Note that the Hibbs model is not without its critics. As Harry Enten tweeted, one might take Hibbs to task for the rather ad hoc nature of his estimate of the impact of fatalities on vote share, which varies by wars.  Moreover, Hibbs gives presidents a “one-term grace” period for wars inherited from a previous administration of the opposing party.   Some might argue that this is no less ad hoc than the inclusion of a time variable that rewards the incumbent party for holding office for one term, but penalizes that party after three presidential terms.  The important point, of course, is that we can make these criticisms because Hibbs shows us his model, warts and all.

And this brings me to a more general point.  In 2008, as I noted in my Economist post, political  scientists seeking to predict the outcome of the  presidential race had it rather easy, since the contest was not that close.  Every forecast model, save one, predicted Obama’s victory.
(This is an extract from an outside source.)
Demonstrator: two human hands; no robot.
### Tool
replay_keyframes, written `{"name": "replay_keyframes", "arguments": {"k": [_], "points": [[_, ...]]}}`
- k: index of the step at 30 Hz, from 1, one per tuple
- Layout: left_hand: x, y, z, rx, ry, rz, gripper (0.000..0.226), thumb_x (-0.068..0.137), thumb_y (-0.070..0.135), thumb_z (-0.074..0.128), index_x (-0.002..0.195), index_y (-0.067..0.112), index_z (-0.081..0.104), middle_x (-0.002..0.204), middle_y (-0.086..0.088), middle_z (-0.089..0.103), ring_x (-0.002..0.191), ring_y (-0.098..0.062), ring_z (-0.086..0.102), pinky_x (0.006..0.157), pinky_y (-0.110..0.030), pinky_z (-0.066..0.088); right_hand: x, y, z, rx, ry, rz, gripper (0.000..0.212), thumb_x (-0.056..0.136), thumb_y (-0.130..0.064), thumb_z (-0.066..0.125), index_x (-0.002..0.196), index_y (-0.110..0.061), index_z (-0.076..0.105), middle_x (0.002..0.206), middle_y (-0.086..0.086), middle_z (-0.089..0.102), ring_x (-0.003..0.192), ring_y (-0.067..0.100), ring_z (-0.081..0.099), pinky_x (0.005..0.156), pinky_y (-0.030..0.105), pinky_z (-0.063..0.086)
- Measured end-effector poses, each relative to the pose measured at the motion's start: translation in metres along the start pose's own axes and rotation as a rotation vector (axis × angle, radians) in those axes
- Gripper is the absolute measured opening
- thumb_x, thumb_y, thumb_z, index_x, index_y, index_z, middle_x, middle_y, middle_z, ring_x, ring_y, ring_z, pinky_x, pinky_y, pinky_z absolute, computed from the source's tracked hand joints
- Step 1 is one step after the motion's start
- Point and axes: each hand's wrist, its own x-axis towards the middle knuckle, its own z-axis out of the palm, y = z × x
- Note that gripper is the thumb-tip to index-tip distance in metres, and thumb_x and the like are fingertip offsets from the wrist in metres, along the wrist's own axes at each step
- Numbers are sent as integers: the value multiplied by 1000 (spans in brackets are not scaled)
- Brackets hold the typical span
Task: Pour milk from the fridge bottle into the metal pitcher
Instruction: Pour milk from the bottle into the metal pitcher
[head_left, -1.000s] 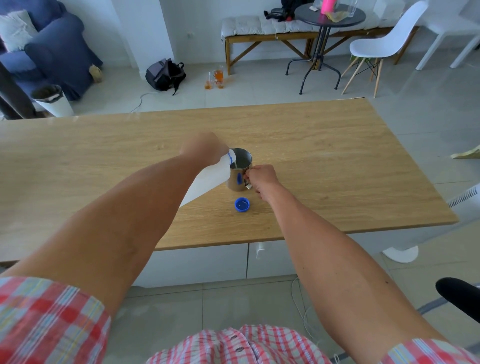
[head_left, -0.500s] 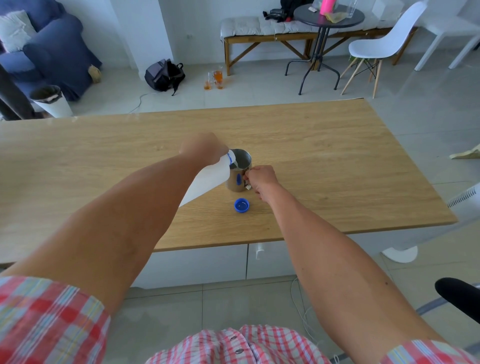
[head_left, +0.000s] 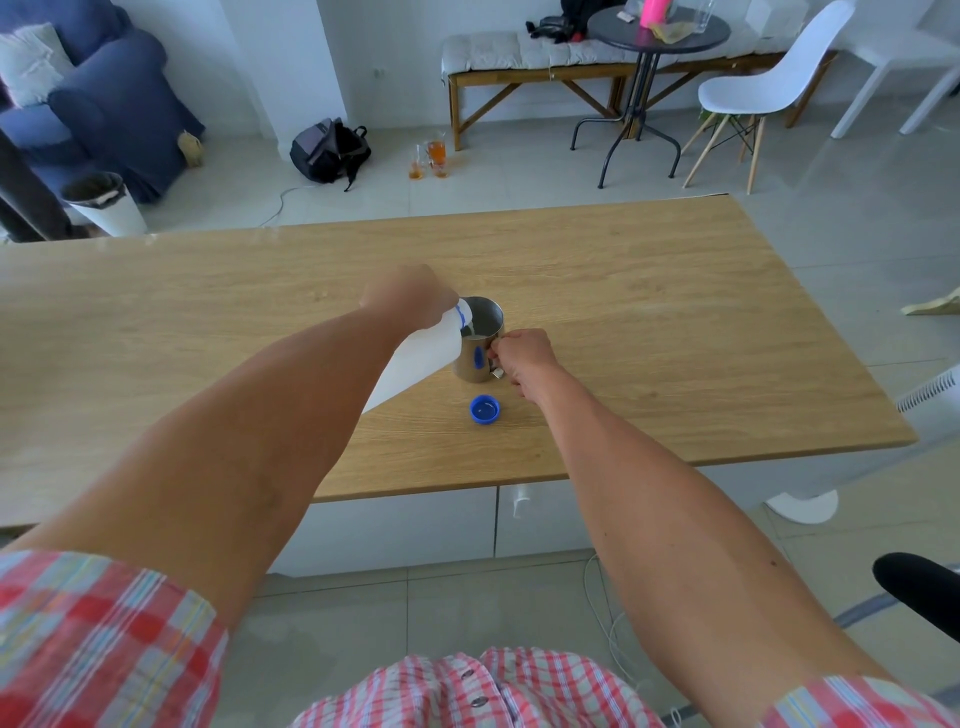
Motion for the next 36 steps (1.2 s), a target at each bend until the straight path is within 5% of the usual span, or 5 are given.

However, it may very well be the case that in 2012, the forecast models will be equally accurate in terms of projecting the likely vote share, but that a number of them won’t get the winner right. That’s because the forecasters usually construct a confidence interval along with their forecast – that is, they are really estimating the probability that a candidate’s share of the major party vote will fall within an upper and lower value. So, for example, if a forecast model projects Obama to win just over 50% of the vote, but with a 95% confidence interval ranging from 49.1 to 51.1, and Obama ends up losing the election with 49.3% of the vote,  that is still a pretty damn good projection by political science standards.  That is, the model worked as well as any forecast model can hope to work, even if it didn’t predict the winner. This point, of course, will be lost in the post-mortem of the “incorrect” forecast models by critics, but it’s worth stating now because by all measures to date this election remains one of the closest in recent memory – one that may be too close to call given the uncertainty associated with most forecast models.
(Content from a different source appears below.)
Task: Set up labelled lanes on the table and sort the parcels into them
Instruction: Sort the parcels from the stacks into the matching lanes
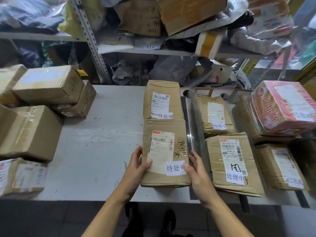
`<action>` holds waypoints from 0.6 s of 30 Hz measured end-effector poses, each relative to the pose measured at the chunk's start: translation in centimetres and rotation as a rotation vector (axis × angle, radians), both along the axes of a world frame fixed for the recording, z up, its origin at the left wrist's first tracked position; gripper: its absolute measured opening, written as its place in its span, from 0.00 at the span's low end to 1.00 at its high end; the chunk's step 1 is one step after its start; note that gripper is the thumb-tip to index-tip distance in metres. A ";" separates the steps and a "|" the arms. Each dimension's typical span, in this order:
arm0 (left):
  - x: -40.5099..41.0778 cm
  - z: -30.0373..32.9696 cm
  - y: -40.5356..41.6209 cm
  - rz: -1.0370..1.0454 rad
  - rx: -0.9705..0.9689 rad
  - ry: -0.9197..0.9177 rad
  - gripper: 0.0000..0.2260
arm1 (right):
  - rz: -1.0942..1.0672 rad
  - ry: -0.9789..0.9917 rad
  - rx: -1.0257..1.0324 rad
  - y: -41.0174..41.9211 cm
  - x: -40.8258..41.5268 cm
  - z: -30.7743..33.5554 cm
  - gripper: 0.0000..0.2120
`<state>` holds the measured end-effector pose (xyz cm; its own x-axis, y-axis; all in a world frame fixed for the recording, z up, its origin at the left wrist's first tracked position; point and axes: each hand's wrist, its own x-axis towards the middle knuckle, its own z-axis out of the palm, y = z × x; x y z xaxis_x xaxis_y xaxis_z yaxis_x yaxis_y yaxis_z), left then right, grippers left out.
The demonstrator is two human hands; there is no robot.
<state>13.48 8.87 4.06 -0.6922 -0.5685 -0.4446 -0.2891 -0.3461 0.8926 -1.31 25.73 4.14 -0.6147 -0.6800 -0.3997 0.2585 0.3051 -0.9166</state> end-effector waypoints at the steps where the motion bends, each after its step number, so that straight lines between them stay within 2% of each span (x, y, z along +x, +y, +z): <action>1: -0.1 0.1 -0.1 0.002 -0.007 0.000 0.42 | 0.003 0.026 0.000 -0.2 -0.3 0.1 0.42; 4: -0.5 0.1 -0.5 0.009 -0.024 0.016 0.38 | 0.036 0.072 0.029 -1.0 -1.1 0.4 0.52; 7: -0.7 0.0 -0.8 -0.006 -0.033 0.032 0.29 | 0.047 0.077 0.048 -1.3 -1.4 0.2 0.42; 9: -0.7 -0.1 -0.8 -0.014 -0.038 0.036 0.28 | 0.039 0.088 0.063 -1.3 -1.3 0.0 0.37; 12: -0.8 -0.2 -0.8 -0.020 -0.035 0.038 0.31 | 0.038 0.095 0.066 -1.4 -1.1 -0.1 0.32; 16: -0.9 0.0 -0.8 -0.008 -0.027 0.038 0.34 | 0.019 0.099 0.063 -1.5 -1.2 0.0 0.31; 18: -0.8 0.2 -0.7 -0.003 -0.022 0.039 0.35 | 0.031 0.098 0.085 -1.4 -1.2 0.2 0.28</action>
And this is a reminder, once again, that for political scientists,  predicting the election winner is a means to an end – it’s not the end itself.
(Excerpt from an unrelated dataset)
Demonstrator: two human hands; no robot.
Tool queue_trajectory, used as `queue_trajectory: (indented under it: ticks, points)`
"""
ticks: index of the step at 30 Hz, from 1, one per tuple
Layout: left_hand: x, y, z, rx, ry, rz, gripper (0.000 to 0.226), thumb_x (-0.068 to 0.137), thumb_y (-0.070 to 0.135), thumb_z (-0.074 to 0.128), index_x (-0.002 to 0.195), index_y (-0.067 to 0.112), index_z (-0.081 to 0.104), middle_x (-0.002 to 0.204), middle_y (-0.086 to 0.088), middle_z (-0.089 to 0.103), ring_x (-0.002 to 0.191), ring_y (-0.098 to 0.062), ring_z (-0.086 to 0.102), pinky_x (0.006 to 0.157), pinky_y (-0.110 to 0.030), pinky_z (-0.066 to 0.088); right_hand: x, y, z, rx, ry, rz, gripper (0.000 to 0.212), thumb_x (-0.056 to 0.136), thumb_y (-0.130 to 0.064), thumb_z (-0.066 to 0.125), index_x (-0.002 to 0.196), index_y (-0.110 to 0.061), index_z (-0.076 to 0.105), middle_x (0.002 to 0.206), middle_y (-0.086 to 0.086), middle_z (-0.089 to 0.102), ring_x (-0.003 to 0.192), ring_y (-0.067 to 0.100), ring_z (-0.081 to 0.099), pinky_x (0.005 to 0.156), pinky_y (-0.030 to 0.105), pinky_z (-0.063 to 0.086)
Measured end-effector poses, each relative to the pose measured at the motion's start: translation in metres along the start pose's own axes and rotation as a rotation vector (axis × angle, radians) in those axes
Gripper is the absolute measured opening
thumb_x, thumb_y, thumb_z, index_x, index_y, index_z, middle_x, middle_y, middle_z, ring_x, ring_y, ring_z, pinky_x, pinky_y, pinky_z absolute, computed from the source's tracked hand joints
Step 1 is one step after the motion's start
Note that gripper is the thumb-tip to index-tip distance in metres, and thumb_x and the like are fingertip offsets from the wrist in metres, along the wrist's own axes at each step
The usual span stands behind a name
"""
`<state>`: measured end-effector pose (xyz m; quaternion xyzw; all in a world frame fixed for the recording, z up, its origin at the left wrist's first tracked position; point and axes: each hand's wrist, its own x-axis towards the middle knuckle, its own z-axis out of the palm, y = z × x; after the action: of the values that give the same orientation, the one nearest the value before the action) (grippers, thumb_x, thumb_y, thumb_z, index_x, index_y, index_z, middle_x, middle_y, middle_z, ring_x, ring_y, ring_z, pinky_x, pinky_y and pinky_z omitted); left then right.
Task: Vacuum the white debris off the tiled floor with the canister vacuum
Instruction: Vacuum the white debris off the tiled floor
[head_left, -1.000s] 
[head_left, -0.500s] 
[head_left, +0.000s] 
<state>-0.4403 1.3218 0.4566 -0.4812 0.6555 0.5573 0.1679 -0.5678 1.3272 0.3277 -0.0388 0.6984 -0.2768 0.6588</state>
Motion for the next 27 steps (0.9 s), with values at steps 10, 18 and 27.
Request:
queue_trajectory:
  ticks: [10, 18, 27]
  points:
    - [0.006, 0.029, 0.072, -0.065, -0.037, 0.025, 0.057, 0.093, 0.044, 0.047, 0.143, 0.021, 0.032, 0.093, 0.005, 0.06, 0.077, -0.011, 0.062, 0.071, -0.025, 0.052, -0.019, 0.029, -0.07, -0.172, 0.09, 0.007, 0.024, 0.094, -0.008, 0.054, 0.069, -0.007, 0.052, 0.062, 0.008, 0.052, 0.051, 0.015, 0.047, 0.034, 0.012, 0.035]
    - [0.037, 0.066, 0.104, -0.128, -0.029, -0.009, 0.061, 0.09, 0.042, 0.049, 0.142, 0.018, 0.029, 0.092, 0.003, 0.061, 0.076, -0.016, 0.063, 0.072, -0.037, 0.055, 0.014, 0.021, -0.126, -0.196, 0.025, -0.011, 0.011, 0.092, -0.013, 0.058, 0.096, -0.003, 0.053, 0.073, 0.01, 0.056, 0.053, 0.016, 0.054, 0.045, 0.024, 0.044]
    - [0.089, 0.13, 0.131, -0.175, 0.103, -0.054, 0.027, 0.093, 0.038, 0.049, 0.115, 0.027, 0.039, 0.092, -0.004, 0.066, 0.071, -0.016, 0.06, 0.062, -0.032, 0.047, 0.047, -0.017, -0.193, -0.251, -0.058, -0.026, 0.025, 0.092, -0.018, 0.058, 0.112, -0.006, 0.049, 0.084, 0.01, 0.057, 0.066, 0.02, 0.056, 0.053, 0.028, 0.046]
UPDATE: 12:50.  Since I’ve already gotten several emails about this – yes, I think there are potential flaws in Hibbs’ model.  To begin, he has decided that Obama will pay a penalty for the casualties resulting from the Afghanistan “surge” he initiated. To Hibbs,  this evidently counts as an unprovoked war.  But one might easily argue that he inherited the war from Bush, and that he established a deadline to withdraw troops after the surge – and was it really an unprovoked war in any case?  Add to that the credit he will receive for orchestrating Bin Laden’s death and maybe the negative impact of the war will actually be a positive?  On the other hand, Hibbs’ final estimate doesn’t put  much weight on the  war variable – it costs Obama maybe .25% of the popular vote share.  His estimate is almost entirely a function of the sluggish economy.  And Hibbs’ model does have a good track  record.

*Hat tip to Mo Fiorina for alerting me that the latest Hibbs’ forecast was up.